## PROBLEM DETAILS
Which lines of the data below contain "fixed"? Please show them all.

[Collected data entries]
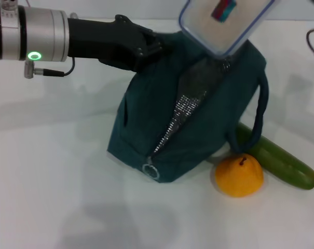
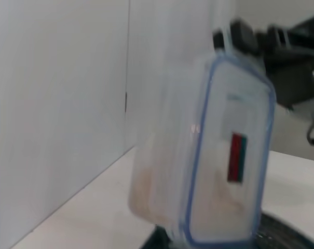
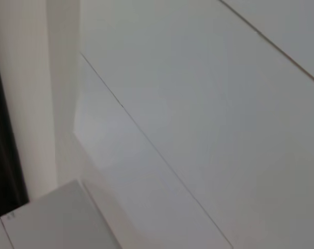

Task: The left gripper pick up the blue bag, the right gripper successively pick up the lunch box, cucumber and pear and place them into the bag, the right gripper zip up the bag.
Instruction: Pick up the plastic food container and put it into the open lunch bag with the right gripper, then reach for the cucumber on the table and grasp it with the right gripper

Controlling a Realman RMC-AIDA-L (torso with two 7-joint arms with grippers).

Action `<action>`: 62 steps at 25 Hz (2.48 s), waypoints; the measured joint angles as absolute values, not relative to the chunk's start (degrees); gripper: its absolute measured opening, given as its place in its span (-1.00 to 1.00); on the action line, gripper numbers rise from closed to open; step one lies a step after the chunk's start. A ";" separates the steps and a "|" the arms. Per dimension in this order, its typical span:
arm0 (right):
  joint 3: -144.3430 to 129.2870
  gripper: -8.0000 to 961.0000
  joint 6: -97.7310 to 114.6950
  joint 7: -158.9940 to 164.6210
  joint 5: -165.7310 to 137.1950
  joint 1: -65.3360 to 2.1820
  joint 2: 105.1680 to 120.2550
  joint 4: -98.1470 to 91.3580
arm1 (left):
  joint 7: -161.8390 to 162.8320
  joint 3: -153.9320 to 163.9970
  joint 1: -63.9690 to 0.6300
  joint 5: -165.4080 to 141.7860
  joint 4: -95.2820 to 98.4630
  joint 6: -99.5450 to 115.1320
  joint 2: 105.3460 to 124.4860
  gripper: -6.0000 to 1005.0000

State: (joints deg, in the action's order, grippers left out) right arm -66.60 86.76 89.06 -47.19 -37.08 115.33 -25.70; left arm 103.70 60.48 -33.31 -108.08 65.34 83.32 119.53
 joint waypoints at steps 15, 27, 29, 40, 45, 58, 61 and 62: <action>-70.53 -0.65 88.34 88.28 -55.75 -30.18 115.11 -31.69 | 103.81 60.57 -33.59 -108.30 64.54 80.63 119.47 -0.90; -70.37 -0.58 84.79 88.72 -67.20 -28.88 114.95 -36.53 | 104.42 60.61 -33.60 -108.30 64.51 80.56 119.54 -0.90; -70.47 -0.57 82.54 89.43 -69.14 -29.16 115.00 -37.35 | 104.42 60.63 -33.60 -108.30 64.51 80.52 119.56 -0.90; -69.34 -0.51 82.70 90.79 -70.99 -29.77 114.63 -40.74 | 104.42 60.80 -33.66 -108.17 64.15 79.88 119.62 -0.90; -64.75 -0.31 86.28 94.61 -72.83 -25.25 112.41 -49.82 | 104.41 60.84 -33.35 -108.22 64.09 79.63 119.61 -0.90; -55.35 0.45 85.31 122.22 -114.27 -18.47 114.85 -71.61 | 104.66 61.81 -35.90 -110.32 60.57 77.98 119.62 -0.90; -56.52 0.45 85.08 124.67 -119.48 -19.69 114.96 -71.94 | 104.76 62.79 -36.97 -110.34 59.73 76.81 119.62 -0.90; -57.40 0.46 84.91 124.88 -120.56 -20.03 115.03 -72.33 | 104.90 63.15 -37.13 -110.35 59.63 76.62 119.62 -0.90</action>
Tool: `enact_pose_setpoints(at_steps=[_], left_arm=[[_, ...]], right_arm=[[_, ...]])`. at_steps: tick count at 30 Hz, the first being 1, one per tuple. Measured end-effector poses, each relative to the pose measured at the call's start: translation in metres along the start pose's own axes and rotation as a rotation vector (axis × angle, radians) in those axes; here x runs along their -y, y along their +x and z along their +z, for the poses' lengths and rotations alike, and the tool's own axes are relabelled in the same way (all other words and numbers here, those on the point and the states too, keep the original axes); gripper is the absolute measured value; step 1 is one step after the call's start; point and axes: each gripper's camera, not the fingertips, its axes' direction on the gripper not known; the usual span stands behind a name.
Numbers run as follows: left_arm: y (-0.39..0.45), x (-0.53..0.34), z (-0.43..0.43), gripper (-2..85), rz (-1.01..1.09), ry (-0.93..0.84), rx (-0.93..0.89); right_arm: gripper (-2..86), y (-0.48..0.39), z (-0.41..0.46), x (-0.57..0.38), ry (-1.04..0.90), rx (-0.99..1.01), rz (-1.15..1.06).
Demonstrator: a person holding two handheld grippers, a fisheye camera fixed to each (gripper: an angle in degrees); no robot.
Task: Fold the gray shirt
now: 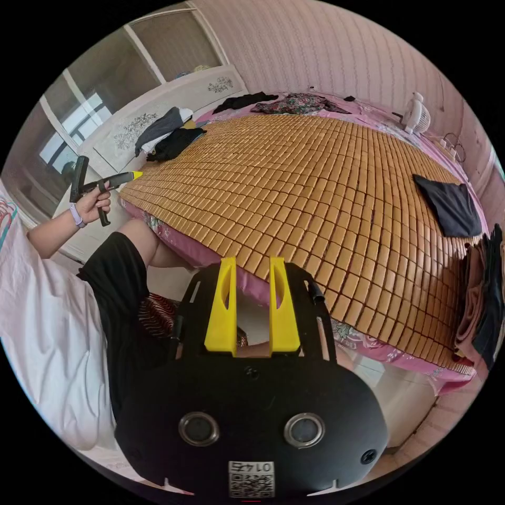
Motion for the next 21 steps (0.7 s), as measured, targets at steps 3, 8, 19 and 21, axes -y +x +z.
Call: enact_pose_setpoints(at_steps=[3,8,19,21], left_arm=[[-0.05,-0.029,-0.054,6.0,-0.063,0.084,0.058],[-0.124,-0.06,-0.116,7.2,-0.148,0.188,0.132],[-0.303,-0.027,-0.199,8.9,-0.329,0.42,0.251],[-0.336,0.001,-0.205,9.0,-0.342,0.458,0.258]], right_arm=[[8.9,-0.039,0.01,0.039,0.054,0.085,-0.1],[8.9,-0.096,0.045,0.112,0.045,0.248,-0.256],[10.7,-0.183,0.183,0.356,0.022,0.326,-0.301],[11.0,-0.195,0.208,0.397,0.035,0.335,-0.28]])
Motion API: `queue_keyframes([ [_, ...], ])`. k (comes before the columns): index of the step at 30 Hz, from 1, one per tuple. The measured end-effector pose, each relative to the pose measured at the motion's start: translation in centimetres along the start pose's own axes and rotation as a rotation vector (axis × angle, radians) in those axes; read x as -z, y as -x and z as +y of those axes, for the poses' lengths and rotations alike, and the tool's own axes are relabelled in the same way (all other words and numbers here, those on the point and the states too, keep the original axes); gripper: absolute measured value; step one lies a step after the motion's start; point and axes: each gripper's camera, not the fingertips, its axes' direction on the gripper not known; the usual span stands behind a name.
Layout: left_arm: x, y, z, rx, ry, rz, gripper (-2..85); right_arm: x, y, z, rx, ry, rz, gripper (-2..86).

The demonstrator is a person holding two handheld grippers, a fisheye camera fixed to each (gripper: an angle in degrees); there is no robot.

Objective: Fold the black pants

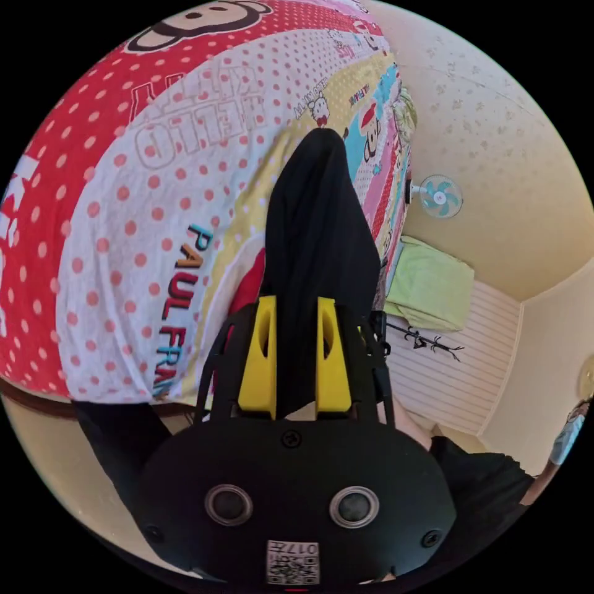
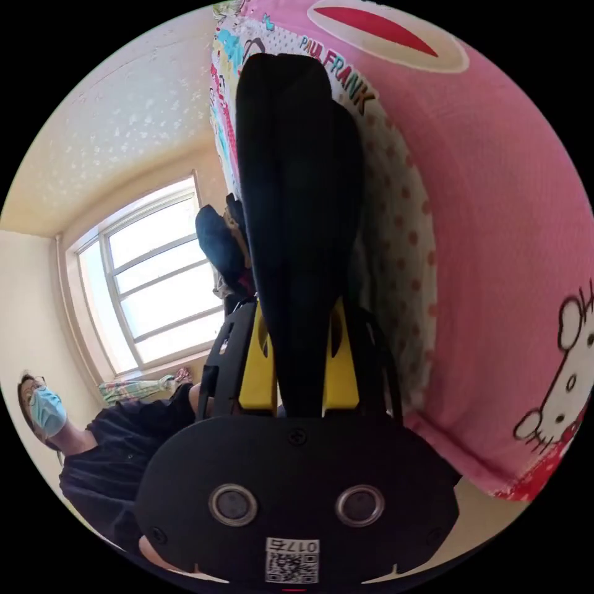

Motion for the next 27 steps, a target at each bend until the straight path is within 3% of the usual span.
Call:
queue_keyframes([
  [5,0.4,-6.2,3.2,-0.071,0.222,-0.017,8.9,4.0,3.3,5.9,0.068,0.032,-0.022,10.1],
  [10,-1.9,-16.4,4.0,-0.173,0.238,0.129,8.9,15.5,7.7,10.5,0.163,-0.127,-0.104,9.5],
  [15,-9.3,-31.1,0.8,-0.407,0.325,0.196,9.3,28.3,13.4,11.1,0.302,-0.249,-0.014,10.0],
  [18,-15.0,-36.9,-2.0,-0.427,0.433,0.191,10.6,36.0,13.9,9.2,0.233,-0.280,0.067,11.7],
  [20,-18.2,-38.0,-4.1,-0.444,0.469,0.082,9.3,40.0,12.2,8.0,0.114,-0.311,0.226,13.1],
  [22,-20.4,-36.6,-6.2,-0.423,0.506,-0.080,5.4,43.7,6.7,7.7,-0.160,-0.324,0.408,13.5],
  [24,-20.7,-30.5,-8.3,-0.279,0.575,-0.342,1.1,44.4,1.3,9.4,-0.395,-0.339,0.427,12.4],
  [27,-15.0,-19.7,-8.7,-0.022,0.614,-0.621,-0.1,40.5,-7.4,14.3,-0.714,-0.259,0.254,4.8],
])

## WRITTEN REPLY
Demonstrator: a person holding two handheld grippers, a fisheye camera fixed to each (gripper: an angle in degrees); no robot.
The demonstrator is a person holding two handheld grippers, a fisheye camera fixed to each (gripper: an angle in degrees); there is no robot.

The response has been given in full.